#### Stored data
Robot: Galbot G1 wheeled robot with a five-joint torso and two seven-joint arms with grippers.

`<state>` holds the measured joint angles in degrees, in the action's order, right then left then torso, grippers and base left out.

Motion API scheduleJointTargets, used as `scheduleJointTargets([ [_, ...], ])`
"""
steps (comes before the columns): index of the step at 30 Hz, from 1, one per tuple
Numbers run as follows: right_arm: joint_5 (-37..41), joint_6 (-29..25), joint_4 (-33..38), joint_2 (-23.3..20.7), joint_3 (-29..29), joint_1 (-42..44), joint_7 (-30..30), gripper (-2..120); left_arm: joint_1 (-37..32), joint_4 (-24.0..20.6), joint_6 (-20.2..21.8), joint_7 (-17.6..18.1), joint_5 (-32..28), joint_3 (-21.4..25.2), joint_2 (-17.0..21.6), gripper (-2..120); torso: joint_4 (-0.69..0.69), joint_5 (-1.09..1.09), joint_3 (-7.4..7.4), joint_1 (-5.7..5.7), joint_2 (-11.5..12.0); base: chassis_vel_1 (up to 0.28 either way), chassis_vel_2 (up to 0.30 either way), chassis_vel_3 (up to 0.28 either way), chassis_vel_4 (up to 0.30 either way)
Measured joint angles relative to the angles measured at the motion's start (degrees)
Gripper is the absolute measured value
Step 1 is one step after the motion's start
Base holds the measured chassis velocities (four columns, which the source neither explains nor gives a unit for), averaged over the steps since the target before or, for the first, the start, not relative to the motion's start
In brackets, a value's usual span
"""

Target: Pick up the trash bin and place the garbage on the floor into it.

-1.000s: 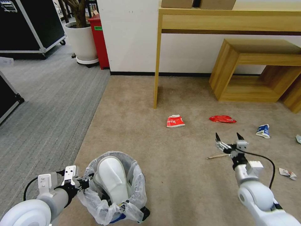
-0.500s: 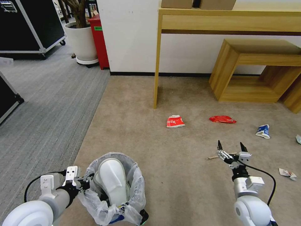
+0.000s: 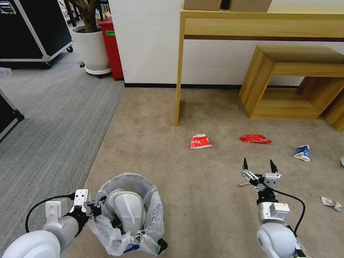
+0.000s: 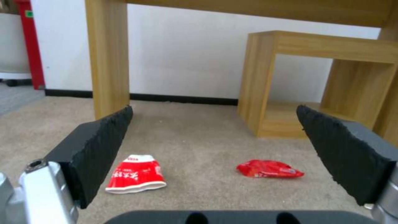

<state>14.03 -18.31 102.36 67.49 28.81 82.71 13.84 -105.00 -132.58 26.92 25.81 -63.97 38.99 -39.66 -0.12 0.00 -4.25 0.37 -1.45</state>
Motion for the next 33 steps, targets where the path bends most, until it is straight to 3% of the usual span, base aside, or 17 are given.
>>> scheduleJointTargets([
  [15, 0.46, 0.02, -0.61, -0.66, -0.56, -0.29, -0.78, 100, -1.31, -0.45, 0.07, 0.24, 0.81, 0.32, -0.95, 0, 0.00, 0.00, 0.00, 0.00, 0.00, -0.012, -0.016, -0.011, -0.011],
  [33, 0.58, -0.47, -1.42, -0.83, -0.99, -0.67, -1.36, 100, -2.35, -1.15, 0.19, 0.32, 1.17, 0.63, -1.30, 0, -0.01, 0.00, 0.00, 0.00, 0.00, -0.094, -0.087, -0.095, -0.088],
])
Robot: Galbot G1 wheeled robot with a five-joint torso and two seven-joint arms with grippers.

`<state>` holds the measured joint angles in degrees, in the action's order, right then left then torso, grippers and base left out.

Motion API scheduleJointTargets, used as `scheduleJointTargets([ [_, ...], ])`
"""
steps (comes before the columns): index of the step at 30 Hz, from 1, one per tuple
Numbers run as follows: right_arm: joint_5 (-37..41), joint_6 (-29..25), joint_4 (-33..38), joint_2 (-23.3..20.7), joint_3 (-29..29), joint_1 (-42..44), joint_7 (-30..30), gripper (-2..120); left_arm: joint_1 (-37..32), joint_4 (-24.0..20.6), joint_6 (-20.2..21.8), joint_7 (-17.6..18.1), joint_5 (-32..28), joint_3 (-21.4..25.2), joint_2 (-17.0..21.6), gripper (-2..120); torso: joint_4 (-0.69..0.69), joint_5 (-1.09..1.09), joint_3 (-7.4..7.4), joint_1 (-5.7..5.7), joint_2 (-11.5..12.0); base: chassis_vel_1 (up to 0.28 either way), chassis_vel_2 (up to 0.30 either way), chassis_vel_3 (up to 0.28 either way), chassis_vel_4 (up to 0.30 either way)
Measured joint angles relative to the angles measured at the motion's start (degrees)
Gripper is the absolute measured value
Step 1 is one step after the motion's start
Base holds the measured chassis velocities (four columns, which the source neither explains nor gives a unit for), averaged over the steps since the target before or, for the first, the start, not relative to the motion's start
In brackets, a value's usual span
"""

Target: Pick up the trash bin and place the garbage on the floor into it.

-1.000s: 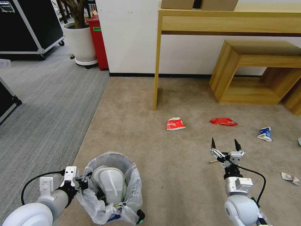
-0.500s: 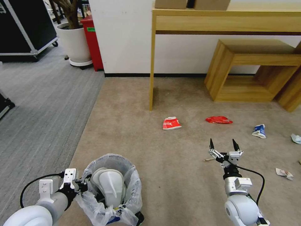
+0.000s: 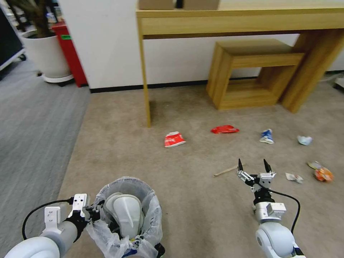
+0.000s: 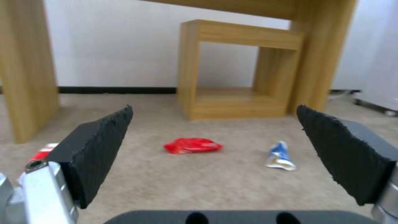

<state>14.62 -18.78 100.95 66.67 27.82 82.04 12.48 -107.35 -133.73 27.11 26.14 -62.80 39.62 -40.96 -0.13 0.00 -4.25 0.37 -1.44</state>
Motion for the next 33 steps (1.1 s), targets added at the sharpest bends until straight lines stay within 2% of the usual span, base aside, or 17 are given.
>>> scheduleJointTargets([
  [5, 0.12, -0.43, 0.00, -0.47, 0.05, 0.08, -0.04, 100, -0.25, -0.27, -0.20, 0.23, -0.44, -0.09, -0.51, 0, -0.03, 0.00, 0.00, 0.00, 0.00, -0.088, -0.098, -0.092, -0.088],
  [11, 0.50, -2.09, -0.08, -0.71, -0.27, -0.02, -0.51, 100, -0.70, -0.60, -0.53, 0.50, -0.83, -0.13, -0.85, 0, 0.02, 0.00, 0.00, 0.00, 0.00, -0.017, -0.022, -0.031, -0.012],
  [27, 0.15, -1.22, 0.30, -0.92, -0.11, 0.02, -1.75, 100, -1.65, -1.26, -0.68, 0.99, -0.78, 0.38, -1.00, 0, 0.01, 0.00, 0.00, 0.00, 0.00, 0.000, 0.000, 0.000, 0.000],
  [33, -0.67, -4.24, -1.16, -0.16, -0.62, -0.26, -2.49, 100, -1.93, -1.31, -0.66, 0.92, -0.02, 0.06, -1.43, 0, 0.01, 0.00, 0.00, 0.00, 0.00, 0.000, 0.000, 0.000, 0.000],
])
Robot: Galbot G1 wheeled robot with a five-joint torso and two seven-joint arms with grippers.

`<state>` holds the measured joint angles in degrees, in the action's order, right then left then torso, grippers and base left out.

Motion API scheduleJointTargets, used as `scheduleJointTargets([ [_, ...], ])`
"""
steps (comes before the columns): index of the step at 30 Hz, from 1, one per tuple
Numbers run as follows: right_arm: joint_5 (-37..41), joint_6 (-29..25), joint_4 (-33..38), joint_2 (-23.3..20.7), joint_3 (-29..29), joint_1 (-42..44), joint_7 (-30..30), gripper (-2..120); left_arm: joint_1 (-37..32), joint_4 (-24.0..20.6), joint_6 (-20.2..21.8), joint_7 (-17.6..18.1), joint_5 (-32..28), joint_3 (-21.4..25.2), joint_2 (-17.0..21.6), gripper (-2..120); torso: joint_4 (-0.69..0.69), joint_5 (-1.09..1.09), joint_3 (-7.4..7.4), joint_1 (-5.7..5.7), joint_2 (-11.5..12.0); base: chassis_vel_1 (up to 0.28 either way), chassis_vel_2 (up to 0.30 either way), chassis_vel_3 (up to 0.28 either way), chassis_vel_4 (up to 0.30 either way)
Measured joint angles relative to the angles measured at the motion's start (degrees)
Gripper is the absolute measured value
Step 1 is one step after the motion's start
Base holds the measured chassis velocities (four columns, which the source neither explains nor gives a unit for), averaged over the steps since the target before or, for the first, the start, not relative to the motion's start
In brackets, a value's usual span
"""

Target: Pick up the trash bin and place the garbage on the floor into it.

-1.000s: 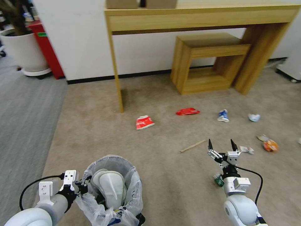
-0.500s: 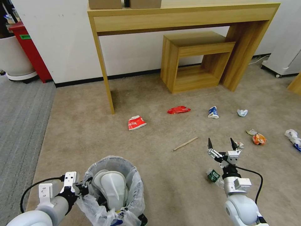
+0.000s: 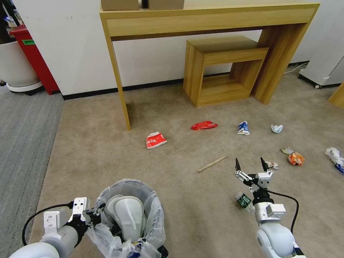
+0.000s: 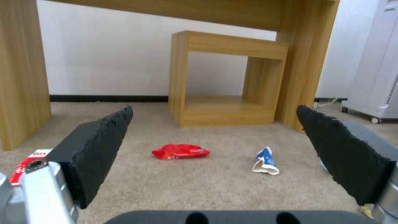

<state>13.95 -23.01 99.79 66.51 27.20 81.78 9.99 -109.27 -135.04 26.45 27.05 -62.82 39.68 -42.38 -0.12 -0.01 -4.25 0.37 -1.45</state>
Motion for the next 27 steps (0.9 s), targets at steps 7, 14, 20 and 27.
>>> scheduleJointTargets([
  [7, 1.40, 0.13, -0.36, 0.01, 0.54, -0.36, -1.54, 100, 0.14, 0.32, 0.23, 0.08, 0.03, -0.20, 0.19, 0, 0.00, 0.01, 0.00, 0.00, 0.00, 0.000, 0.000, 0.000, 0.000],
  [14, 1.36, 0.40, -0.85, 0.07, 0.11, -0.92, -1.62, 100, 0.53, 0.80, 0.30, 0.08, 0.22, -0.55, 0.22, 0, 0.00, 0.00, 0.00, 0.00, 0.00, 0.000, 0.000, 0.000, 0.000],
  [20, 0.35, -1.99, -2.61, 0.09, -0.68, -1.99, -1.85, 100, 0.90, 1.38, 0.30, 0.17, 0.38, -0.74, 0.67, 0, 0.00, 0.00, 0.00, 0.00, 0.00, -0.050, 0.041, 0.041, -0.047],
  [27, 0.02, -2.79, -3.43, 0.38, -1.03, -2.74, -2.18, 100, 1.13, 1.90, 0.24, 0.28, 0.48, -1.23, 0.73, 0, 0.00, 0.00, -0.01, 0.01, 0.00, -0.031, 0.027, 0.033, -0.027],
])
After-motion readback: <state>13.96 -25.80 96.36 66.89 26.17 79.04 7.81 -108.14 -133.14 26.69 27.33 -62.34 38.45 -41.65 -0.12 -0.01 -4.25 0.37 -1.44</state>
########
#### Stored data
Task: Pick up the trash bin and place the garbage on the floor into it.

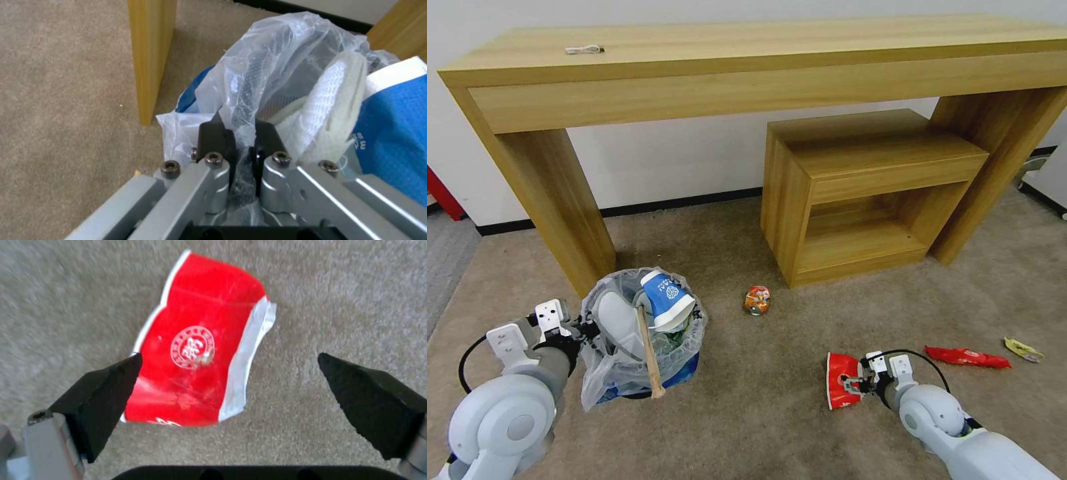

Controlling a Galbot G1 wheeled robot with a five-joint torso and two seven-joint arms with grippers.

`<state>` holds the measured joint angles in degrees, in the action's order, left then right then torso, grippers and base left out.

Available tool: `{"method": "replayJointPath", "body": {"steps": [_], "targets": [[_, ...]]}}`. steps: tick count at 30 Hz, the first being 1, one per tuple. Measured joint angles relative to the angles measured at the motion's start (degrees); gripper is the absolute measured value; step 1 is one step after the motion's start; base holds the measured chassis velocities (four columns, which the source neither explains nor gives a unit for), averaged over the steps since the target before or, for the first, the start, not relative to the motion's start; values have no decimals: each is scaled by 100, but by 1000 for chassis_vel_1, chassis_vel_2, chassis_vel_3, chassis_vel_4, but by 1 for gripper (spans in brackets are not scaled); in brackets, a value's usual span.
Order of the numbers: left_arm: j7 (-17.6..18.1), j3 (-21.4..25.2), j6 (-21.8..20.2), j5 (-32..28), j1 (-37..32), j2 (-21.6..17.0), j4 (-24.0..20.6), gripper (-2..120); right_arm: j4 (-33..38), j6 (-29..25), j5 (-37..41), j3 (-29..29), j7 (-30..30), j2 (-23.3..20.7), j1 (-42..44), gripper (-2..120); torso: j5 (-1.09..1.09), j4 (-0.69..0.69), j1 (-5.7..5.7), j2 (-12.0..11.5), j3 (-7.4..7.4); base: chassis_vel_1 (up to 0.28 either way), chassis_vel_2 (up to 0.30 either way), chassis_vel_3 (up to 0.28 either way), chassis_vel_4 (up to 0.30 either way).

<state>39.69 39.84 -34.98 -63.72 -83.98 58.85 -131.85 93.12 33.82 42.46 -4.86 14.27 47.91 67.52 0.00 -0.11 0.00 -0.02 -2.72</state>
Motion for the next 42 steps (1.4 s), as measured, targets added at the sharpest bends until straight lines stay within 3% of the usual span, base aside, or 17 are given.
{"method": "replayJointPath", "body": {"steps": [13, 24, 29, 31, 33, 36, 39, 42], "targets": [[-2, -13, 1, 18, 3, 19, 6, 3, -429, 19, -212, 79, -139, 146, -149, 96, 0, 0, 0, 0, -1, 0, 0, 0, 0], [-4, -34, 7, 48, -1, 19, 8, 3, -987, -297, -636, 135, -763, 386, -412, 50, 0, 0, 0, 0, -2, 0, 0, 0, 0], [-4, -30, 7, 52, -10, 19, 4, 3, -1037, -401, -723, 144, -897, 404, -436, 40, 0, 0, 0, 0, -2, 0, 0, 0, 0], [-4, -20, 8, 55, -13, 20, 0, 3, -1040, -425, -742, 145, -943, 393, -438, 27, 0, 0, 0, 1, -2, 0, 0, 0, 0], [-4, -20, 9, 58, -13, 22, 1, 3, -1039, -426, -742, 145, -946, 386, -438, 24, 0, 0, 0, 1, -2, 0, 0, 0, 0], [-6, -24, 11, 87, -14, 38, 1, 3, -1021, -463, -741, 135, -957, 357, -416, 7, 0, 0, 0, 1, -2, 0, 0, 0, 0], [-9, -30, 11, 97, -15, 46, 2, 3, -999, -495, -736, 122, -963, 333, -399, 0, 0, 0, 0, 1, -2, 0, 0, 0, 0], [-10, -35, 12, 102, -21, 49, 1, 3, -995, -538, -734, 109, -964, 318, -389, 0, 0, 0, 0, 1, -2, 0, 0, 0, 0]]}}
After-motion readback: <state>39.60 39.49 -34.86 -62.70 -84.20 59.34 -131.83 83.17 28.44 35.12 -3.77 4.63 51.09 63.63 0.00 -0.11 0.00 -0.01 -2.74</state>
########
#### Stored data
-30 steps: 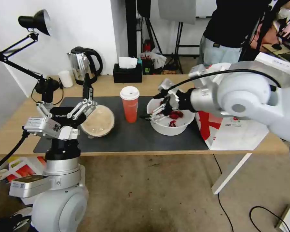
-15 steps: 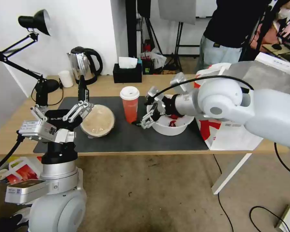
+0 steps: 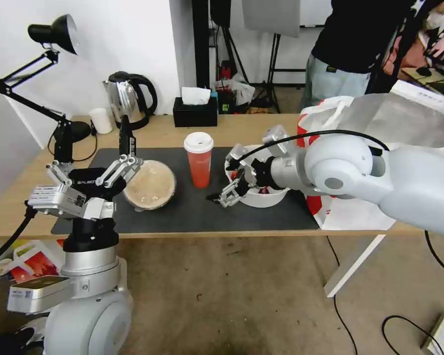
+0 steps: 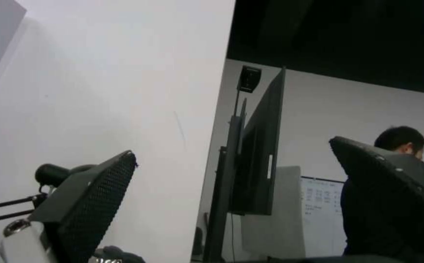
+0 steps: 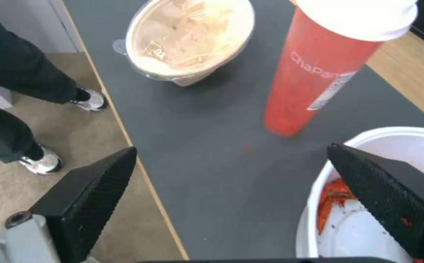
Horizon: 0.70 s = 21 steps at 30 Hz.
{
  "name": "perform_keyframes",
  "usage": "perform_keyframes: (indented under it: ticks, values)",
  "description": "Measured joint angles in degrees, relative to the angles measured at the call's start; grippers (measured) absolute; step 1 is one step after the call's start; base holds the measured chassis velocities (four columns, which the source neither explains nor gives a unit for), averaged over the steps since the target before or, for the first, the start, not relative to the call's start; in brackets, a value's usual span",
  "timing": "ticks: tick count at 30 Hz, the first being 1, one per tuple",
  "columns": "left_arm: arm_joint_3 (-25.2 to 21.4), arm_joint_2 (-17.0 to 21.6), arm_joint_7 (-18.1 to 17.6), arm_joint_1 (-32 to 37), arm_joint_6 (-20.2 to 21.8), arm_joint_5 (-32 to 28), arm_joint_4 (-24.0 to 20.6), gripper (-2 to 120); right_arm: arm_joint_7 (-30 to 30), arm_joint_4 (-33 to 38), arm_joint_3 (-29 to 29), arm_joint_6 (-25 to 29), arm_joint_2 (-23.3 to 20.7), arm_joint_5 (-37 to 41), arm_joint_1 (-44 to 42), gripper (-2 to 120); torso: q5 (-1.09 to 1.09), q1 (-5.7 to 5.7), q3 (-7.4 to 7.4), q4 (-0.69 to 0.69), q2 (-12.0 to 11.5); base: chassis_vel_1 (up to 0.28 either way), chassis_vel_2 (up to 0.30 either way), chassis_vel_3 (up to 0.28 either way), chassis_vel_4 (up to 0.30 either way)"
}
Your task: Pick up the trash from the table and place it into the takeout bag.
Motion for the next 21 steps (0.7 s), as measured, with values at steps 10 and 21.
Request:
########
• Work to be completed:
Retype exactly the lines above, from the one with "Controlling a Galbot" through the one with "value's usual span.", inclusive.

• Written reply:
Controlling a Galbot G1 wheeled robot with a five-joint torso and two seven-joint arms with grippers.

`<state>` holds the measured joint angles in degrees, in the action's order, left then right then torso, grippers and base left out.

Available tool: `{"method": "replayJointPath", "body": {"steps": [_], "targets": [[_, ...]]}}`. steps: tick count at 30 Hz, the first being 1, one per tuple. Measured joint angles relative to the angles measured at the motion's start (degrees); gripper is the absolute measured value; step 1 is one step after the motion's start; base holds the measured chassis velocities (four columns, which the source neither explains nor gives a unit for), averaged over the steps since the target before or, for the first, the start, not relative to the motion's start; values have no decimals: each is scaled by 100, but by 1000 for chassis_vel_1, chassis_vel_2, chassis_vel_3, chassis_vel_4, but by 1 for gripper (spans in brackets are not scaled); in brackets, a value's usual span.

No further response is needed.